Can anyone tellme how to extract the table from this pdf using string manipulation?

Hi Guys,

Kindly let me know how to extract the table from this pdf using string manipulation, its kinda urgent!
Sample2.pdf (153.3 KB)

Thanks!

Did you try with this component

Cheers @Jai_Pande

The interviewer want only string manipulation, i showed her with document understanding also…she is stubborn @Palaniyappan

Then u can try with Regex method @Jai_Pande

I wasnt able to can you please help man

Hi @Jai_Pande ,

Could you maybe check the below workflow :
PDF_DataExtraction_Regex.zip (153.6 KB)

The Extraction of Tables in general using String Manipulation/Regex is not that Straight forward, a requirement gathering would require to be performed and we would need to understand different layouts or different formats of the Table in order to arrive at the conclusion of having a proper logic for the Table cell values.

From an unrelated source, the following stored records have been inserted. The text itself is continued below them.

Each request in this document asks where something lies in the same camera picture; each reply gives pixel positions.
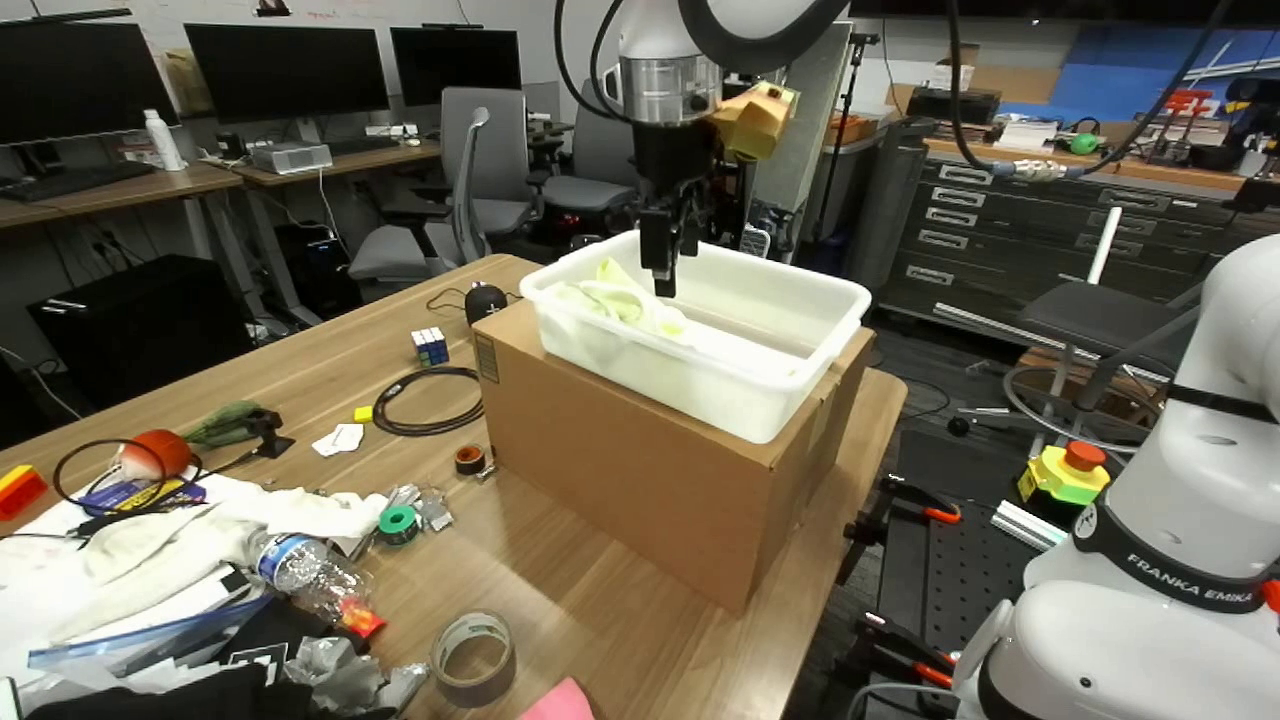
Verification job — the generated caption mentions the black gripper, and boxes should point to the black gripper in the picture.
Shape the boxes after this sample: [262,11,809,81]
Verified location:
[629,121,712,301]

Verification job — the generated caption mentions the pale yellow-green towel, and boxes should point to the pale yellow-green towel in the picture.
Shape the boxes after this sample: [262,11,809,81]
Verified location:
[554,257,696,343]

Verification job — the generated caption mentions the white plastic container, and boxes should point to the white plastic container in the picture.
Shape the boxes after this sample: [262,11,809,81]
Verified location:
[517,229,878,446]

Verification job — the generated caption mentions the small black round speaker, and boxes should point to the small black round speaker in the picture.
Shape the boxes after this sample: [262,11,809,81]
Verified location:
[462,280,513,327]

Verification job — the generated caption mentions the brown cardboard box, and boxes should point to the brown cardboard box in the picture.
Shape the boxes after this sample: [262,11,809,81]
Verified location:
[469,297,911,614]

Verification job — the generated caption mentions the Rubik's cube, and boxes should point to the Rubik's cube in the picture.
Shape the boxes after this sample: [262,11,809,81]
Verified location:
[408,325,453,371]

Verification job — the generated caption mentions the black computer monitor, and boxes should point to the black computer monitor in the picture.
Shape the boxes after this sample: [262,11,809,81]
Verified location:
[389,22,524,113]
[179,20,392,128]
[0,17,176,148]

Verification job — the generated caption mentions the black drawer cabinet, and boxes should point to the black drawer cabinet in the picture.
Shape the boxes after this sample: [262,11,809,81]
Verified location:
[853,122,1254,335]

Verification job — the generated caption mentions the black orange clamp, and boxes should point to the black orange clamp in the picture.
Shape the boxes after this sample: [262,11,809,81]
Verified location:
[853,609,964,694]
[842,471,967,552]

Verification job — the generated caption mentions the white paper scrap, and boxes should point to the white paper scrap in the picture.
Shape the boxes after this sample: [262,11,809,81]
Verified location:
[310,420,367,461]

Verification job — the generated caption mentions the gray desktop device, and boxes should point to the gray desktop device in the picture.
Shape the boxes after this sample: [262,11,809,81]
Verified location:
[246,136,337,178]

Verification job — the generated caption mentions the green tape roll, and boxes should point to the green tape roll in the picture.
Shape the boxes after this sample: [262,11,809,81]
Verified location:
[371,498,423,546]

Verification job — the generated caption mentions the yellow red emergency stop button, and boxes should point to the yellow red emergency stop button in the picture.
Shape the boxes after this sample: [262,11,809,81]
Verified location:
[1018,437,1117,510]

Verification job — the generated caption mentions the silver aluminum bar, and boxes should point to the silver aluminum bar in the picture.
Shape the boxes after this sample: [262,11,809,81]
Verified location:
[991,498,1078,552]

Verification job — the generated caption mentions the wooden workbench top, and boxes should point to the wooden workbench top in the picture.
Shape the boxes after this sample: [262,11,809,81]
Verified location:
[919,131,1280,203]

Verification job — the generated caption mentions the green black hand tool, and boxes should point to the green black hand tool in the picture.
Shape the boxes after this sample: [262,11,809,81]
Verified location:
[179,398,295,464]

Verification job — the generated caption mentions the clear plastic water bottle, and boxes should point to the clear plastic water bottle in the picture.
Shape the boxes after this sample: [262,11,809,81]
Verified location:
[246,528,392,648]

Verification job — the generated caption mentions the black box under desk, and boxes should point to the black box under desk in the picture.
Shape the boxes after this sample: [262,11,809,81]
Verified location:
[29,250,257,402]

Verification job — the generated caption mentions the crumpled silver plastic wrap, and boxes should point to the crumpled silver plastic wrap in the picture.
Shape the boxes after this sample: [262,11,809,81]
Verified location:
[279,632,432,717]

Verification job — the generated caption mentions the red orange round object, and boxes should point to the red orange round object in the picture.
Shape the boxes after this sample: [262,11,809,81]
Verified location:
[116,426,206,487]

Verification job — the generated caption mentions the long wooden desk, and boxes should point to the long wooden desk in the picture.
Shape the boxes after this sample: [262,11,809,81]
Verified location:
[0,136,453,235]

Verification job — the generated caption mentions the black keyboard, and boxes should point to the black keyboard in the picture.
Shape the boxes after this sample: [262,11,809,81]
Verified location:
[0,157,165,203]

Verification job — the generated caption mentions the crumpled plastic bags pile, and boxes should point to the crumpled plastic bags pile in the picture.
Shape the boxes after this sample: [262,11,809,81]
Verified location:
[0,471,392,694]

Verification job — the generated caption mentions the red yellow block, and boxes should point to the red yellow block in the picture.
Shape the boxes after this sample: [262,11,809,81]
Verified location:
[0,461,58,528]

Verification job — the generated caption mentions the yellow wrist camera mount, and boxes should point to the yellow wrist camera mount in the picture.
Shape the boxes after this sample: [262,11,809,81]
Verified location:
[708,76,804,169]

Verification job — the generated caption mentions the black cable coil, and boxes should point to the black cable coil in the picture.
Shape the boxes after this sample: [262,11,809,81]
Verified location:
[367,363,487,441]

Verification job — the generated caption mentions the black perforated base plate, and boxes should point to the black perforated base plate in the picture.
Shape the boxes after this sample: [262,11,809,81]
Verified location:
[796,413,1074,720]

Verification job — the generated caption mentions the gray duct tape roll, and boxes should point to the gray duct tape roll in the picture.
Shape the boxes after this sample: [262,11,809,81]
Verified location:
[432,609,520,710]

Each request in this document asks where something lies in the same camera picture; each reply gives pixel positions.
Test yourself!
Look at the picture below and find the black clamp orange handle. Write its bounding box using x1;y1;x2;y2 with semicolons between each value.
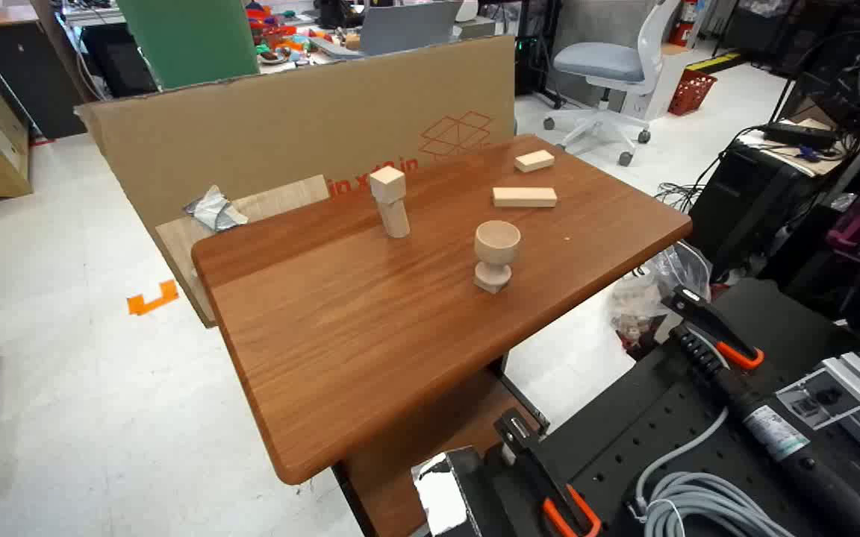
660;288;766;377
492;408;607;537

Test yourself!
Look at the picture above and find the brown table pedestal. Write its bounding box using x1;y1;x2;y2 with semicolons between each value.
335;370;551;537

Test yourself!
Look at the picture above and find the green board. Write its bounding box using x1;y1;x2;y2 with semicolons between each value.
114;0;262;94

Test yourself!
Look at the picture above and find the thin black cable tangle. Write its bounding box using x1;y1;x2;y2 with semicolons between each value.
650;177;714;219

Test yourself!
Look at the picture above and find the white printed label sheet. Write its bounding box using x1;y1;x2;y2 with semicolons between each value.
772;368;860;432

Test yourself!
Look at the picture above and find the wooden cube block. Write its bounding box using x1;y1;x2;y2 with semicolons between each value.
366;164;408;210

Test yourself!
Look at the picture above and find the crumpled grey plastic wrap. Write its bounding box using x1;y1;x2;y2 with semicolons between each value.
181;183;250;237

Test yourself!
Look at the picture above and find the small plain cardboard piece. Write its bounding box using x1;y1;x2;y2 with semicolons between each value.
154;173;335;329

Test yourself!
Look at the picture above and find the wide wooden cylinder block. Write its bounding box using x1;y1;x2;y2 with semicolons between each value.
472;219;524;274

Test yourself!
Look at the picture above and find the small wooden rectangle block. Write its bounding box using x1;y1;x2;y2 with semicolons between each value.
509;146;557;177

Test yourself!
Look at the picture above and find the large cardboard sheet red print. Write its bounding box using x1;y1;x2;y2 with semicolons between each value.
73;37;520;331

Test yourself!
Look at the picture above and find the grey laptop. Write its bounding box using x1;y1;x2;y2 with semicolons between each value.
354;0;463;56

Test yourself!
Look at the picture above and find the black cabinet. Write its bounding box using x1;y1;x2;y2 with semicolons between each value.
687;126;857;285

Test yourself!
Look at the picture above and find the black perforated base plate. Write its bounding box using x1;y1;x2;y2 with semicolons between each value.
448;277;860;537

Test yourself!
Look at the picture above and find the clear plastic bag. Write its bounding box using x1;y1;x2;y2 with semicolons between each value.
607;238;716;340

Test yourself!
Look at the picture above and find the grey office chair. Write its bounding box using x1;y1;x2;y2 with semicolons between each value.
541;0;684;170

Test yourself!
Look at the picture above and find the black tube white label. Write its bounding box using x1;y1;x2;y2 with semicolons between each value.
671;326;860;537

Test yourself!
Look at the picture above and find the orange floor tape marker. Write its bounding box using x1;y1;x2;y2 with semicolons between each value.
126;277;181;320

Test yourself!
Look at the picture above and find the long wooden rectangle block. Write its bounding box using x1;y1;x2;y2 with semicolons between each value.
489;185;560;213

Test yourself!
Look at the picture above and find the red basket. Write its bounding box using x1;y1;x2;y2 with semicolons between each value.
665;68;718;119

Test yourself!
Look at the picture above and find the grey coiled cable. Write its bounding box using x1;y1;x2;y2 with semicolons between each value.
630;402;798;537

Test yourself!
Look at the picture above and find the red fire extinguisher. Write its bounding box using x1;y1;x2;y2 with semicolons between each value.
665;0;702;49

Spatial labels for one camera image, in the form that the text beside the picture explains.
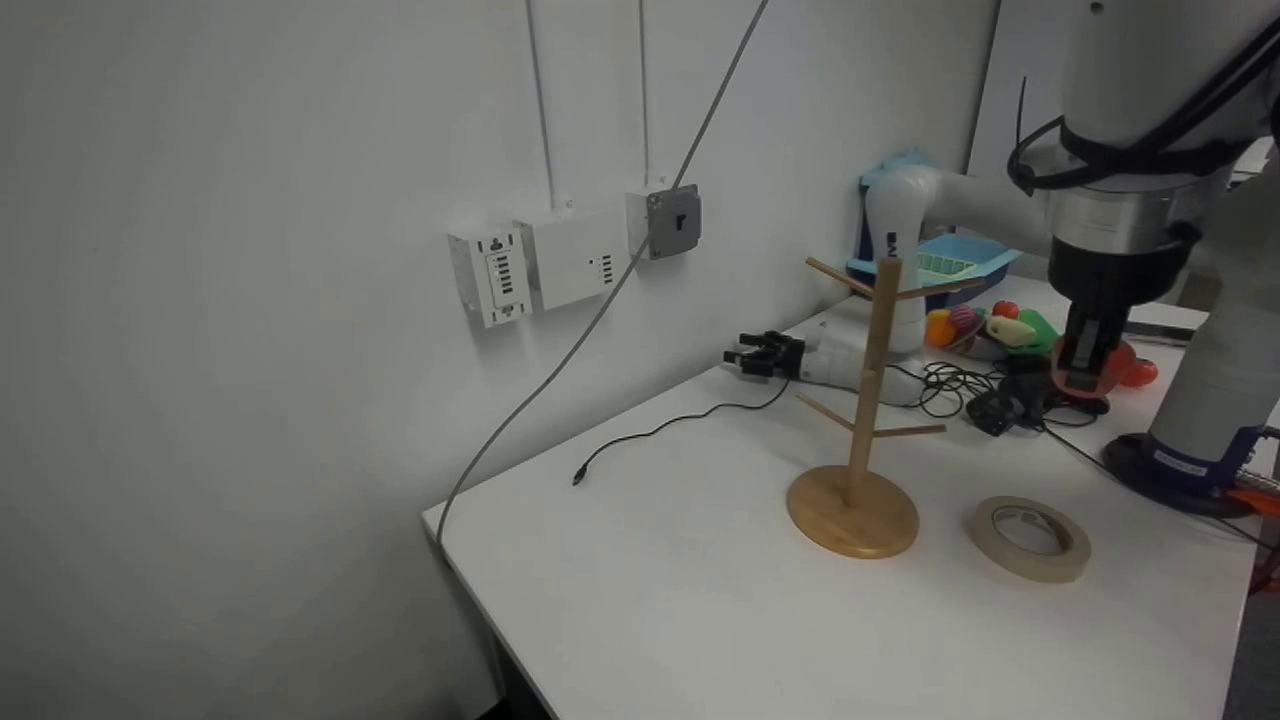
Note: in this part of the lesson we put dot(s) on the beige masking tape roll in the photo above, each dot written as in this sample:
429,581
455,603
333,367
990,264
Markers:
978,539

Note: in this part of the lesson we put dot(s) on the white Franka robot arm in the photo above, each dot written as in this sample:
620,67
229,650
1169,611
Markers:
1145,83

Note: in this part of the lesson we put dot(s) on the black Franka gripper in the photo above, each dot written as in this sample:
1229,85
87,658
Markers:
1122,281

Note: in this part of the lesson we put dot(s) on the small labelled white wall box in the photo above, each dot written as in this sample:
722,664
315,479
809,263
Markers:
489,277

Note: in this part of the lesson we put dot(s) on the small red object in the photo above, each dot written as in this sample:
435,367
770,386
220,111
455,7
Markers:
1136,367

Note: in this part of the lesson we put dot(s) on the black handheld controller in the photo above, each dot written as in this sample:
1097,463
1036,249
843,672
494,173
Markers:
1033,406

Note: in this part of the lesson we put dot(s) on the light blue navy box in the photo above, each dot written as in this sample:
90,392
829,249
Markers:
972,253

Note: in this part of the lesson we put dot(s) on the colourful plush parrot toy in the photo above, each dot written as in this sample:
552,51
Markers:
1021,333

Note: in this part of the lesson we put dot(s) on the black power adapter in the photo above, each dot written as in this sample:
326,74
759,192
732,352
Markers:
990,412

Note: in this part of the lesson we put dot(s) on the black blue arm base mount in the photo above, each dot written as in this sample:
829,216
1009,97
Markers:
1172,475

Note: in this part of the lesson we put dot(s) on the white wall conduit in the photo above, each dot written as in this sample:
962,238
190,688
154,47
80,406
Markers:
644,94
543,106

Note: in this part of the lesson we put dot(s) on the black pen-like object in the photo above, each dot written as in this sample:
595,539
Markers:
1172,329

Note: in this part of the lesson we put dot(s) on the wooden mug rack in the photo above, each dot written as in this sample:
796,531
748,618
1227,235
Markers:
855,512

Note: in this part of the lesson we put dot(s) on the black Kinova gripper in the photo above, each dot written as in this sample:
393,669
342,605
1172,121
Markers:
764,357

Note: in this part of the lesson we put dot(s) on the grey junction box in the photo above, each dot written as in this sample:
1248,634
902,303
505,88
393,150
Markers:
665,223

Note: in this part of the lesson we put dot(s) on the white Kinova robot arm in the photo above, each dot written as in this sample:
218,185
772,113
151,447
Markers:
1235,363

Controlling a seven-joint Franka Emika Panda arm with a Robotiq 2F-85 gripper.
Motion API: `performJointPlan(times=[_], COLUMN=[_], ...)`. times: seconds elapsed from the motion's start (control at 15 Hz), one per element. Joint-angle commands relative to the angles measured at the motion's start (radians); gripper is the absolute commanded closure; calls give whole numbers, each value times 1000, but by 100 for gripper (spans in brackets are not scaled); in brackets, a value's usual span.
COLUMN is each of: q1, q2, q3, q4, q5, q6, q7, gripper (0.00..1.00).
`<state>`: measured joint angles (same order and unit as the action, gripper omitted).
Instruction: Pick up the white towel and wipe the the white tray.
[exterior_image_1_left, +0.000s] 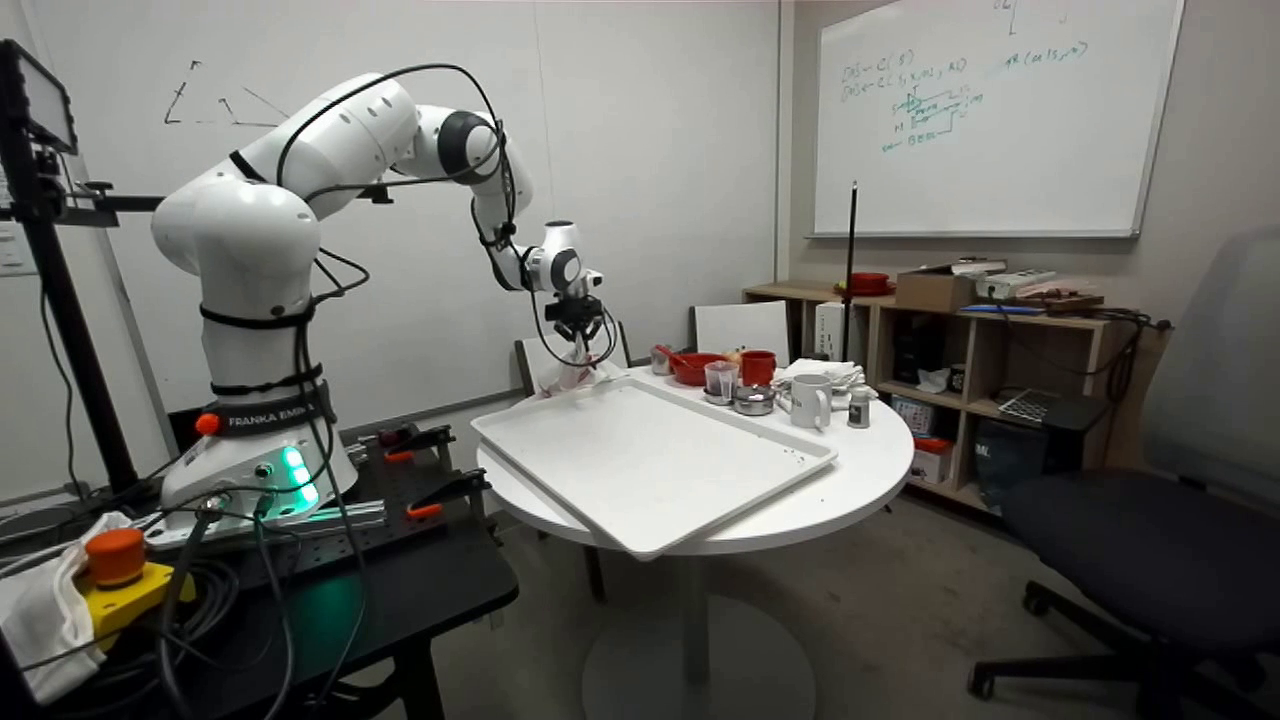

Some of the PDF will always follow a Specific format which is easy for String manipulation/Regex and some others do not, which makes us to dig more deep into the Business case and understand the needs of each fields and what is done when they are not available in the Table itself.

Hence, the above workflow used follows or understands the formatting provided in that One PDF Sample provided and have implemented the logic accordingly.

Several Assumptions have been made for Extracting the data :

  1. There are always 2 lines for One Row field of the Table.
  2. First Column is a Date Range field in the format MM/dd/yy
  3. The End Service Date in the First Column is Optional
  4. All the Other columns Except the Last column is Mandatory.
  5. All columns starting from third column are numeric value only
  6. With Additional assumption that there are always 2 or more spaces between the values.

Let us know if you are able to understand, however the implementation is maybe a bit more complex, but would suggest you to learn on the Regex parts one by one and then divide each steps and then understand each of it one by one (Do not get overwhelmed).

For the learnings :

I even extracted the result using document understanding and thag too 100 percent accurate, then also she didn’t selected me @supermanPunch

I would politely explain to the interviewer that they don’t know what they’re talking about and shouldn’t demand string manipulation as a solution, because it’s not the right way to do it. If they insist, then I’d probably decide I don’t want to work for them anyway.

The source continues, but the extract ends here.